The string "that" may appear in lines of the listing. Report each line where it does.

---- RECORDED DATA

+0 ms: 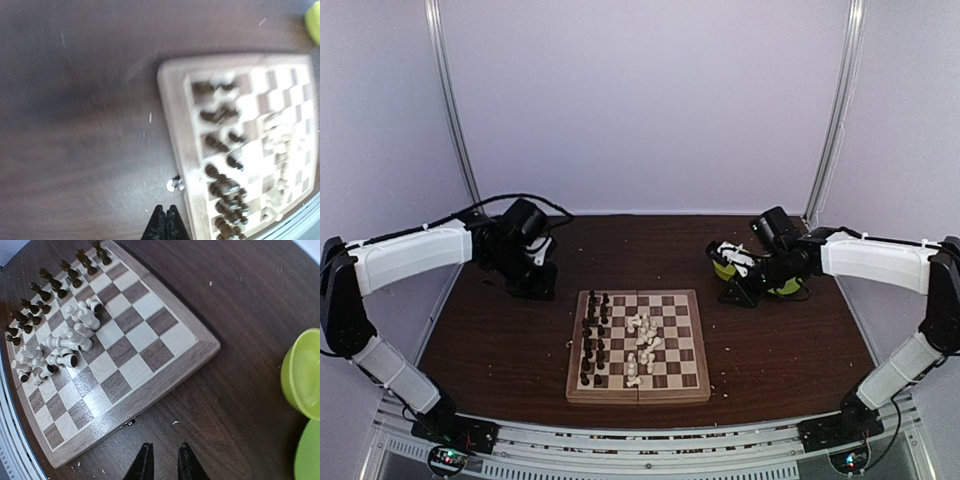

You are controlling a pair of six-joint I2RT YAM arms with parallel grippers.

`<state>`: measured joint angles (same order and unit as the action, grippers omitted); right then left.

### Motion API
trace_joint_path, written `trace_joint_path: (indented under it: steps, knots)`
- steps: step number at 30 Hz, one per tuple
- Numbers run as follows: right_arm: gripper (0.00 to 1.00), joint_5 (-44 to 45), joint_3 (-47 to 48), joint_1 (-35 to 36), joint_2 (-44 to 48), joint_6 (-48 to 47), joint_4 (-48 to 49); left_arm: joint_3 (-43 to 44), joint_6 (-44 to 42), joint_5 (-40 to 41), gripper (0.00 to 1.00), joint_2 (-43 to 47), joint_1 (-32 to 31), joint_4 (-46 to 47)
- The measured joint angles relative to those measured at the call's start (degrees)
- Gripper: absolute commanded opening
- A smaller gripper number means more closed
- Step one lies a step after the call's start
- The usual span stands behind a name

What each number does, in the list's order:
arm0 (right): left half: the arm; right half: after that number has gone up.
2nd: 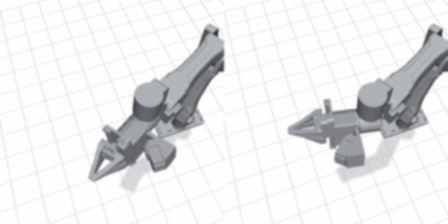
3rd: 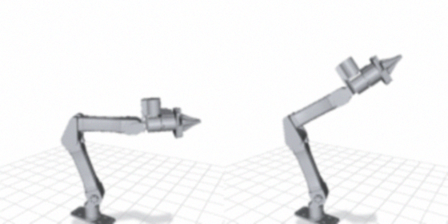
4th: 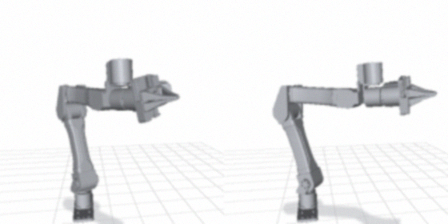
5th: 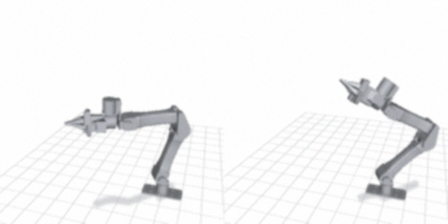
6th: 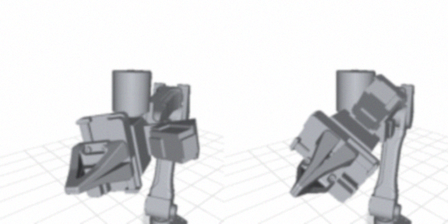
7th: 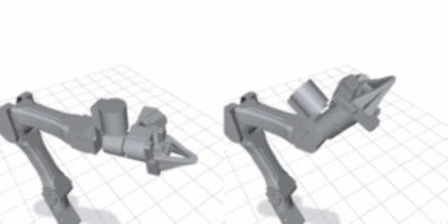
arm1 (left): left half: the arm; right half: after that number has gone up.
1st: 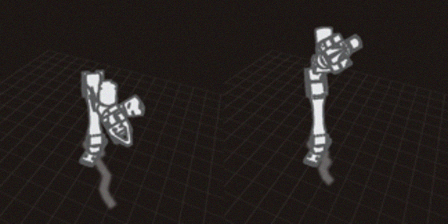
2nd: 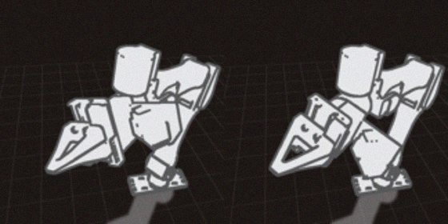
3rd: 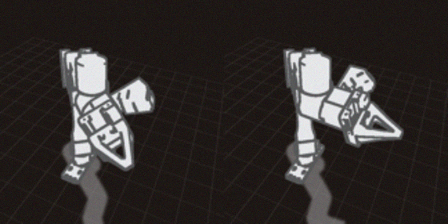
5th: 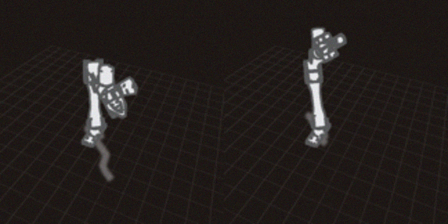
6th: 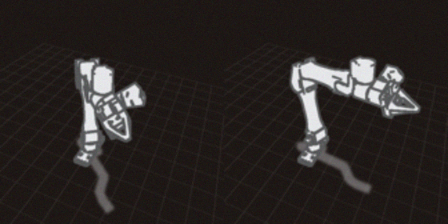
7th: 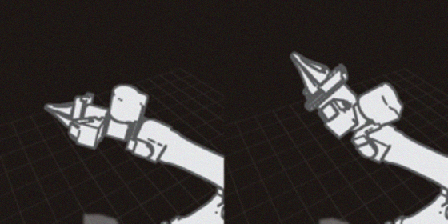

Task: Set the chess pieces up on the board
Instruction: Move the chessboard to the center of the board, then pick up the chess pile from the chessboard.

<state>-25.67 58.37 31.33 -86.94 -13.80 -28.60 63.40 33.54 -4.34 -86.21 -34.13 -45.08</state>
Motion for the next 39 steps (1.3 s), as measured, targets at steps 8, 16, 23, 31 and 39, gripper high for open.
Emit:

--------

▶ _COMPLETED TASK_
arm0 (right): left half: the arm; right half: after that number has gone up.
arm1 (left): left half: the arm; right half: after that number has gone up.

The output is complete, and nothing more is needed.